# Your assignment
An exact, line-by-line copy is needed, beginning at the line with "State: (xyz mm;" and ending at the last line of the listing below.

# Information provided

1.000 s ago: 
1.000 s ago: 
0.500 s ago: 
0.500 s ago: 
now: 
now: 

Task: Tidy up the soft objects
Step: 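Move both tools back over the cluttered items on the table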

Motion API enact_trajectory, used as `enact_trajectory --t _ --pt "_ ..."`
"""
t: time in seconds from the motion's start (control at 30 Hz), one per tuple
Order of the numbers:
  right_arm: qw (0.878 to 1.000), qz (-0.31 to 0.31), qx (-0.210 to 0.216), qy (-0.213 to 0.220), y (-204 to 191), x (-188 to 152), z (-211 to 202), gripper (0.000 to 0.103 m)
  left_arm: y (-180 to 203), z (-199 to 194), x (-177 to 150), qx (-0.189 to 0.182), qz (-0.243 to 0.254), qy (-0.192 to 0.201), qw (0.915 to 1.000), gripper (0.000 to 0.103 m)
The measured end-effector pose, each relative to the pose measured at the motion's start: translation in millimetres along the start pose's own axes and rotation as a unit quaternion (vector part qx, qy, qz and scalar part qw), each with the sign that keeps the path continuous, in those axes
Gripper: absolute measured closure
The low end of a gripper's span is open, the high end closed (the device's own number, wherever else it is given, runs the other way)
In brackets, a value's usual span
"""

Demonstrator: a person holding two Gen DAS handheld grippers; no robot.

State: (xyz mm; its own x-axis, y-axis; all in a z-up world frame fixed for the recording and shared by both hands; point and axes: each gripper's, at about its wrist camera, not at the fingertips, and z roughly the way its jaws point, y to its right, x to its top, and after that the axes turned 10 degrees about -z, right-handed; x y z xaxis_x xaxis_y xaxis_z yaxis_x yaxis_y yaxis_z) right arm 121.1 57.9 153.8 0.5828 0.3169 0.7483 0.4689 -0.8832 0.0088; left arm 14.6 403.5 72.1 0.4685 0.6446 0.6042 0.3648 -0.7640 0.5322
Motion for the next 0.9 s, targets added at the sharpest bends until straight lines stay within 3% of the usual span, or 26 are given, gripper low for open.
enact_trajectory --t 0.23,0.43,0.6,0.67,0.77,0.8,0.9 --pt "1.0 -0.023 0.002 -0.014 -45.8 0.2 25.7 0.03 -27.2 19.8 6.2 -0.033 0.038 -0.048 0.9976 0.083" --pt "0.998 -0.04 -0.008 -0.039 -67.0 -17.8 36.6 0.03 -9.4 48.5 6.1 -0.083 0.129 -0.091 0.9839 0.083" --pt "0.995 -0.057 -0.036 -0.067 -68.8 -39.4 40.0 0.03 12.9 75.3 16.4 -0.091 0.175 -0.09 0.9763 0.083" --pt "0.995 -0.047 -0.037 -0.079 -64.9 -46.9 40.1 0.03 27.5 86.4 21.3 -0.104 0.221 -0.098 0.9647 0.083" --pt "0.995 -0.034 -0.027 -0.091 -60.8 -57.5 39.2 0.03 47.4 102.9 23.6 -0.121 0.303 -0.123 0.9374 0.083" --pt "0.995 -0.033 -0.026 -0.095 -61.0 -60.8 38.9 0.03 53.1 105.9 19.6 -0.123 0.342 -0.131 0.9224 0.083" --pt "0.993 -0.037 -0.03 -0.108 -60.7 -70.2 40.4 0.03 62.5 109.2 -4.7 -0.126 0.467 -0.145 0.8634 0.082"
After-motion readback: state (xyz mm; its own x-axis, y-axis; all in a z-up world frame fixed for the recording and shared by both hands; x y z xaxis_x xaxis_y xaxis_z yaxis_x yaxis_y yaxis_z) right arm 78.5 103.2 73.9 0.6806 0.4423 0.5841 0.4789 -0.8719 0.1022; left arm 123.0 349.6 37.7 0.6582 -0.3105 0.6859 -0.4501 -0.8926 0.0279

# Solution for this problem
State: (xyz mm; its own x-axis, y-axis; all in a z-up world frame fixed for the recording and shared by both hands; point and axes: each gripper's, at about its wrist camera, not at the fingertips, and z roughly the way its jaws point, y to its right, x to its top, and after that the axes turned 10 degrees about -z, right-handed; x y z xaxis_x xaxis_y xaxis_z yaxis_x yaxis_y yaxis_z) right arm 121.1 57.9 153.8 0.5828 0.3169 0.7483 0.4689 -0.8832 0.0088; left arm 14.6 403.5 72.1 0.4685 0.6446 0.6042 0.3648 -0.7640 0.5322
Motion for the next 0.9 s, targets added at the sharpest bends until straight lines stay within 3% of the usual span, or 26 are given, gripper low for open.
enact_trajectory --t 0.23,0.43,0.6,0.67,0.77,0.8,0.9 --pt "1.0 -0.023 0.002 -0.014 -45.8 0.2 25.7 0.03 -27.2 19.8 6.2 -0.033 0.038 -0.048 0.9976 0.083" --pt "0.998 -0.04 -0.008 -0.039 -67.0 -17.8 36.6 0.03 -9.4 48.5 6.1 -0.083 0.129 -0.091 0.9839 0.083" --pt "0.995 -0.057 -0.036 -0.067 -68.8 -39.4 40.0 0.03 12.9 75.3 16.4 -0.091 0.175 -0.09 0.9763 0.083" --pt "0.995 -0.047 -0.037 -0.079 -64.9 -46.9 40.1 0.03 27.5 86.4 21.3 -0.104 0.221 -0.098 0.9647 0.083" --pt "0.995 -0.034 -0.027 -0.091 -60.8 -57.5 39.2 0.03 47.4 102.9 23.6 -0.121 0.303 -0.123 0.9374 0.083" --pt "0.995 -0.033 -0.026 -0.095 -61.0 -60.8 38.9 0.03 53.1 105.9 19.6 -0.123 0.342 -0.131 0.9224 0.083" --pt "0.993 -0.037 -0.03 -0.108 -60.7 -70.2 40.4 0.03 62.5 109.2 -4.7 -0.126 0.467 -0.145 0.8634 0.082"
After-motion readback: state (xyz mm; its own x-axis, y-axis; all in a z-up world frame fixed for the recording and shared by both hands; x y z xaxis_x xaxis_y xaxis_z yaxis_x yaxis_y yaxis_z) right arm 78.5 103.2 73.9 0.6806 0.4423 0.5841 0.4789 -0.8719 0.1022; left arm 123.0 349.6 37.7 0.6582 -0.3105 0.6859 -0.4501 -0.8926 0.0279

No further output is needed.